This latest example, from the always entertaining and informative folks at Angewandte Chemie, employs our old friend N-formylsaccharin* as a carbon monoxide "equivalent" for Pd-catalyzed addition reactions:
Credit: Manabe Group | ACIEE |
Quite a few benefits accrue: No pressure equipment. 'Medium' heat. Relatively low catalyst loading. Cheap, off-shelf reagents. If they could figure out a slightly less exotic reductant, I'd use this all the time!
So, how does it work, anyway? The researchers confirm CO release by treating formylsaccharin with several bases and observing CO evolution.** The standard (boring) formylation model might be operative here - Pd oxidative addition, CO insertion, reductive cleavage (rinse, repeat).
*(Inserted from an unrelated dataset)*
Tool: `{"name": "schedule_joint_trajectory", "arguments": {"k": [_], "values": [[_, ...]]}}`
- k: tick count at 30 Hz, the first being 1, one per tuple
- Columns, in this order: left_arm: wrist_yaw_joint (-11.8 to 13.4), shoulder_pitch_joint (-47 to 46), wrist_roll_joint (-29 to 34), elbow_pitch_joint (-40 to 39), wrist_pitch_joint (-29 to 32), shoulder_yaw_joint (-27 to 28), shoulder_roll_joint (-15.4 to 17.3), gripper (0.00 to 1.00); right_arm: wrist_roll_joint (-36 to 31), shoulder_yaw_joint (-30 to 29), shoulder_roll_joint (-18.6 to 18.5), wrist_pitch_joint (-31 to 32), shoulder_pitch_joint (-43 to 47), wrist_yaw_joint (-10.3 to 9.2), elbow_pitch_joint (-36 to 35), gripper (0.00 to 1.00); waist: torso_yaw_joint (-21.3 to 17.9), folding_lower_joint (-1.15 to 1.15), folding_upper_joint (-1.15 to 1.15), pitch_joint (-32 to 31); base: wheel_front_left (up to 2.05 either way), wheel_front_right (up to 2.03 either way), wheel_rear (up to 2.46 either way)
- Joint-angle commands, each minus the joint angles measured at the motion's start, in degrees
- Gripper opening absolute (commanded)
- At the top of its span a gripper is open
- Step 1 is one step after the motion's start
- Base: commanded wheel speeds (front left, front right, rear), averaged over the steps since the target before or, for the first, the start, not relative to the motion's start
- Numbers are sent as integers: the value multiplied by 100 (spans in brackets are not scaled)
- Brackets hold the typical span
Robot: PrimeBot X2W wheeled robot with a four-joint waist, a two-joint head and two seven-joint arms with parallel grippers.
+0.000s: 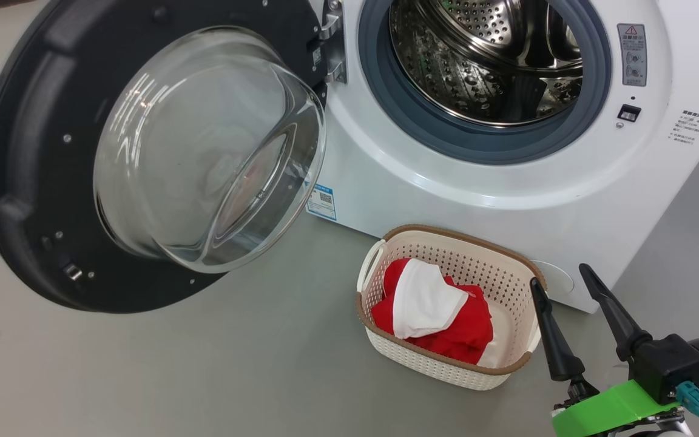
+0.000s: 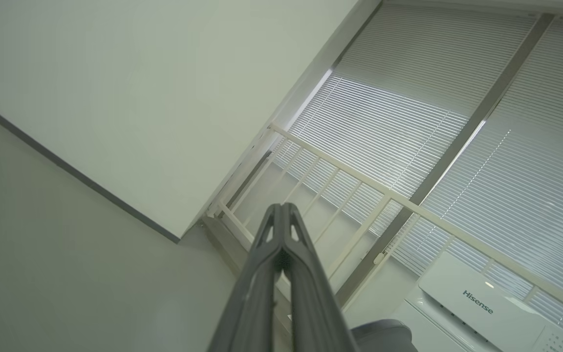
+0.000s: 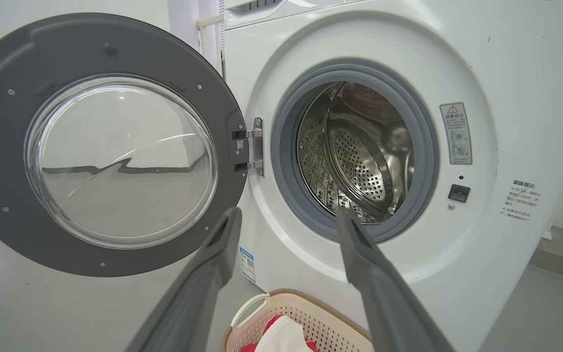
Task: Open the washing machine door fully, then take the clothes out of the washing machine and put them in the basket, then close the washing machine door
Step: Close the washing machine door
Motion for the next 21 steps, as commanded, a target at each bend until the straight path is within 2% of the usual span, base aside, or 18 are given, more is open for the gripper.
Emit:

OR (more excitingly), the authors note that they detect a transient "acylsaccharin" by HRMS. This might imply that the formylsaccharin reacts directly with the palladated arene, or that the sodium saccharine byproduct plays a role in stabilizing / promoting reduction of the insertion intermediate.
Sweet.
*OK, so it's not saccharin itself, but pretty darn close. First developed by Cossy in 2011 for formylating amines.
**A great mechanism for those looking for cume questions!
*OK, so it's not saccharin itself, but pretty darn close. First developed by Cossy in 2011 for formylating amines.
**A great mechanism for those looking for cume questions!
so would you be able to check your reaction progress by taste?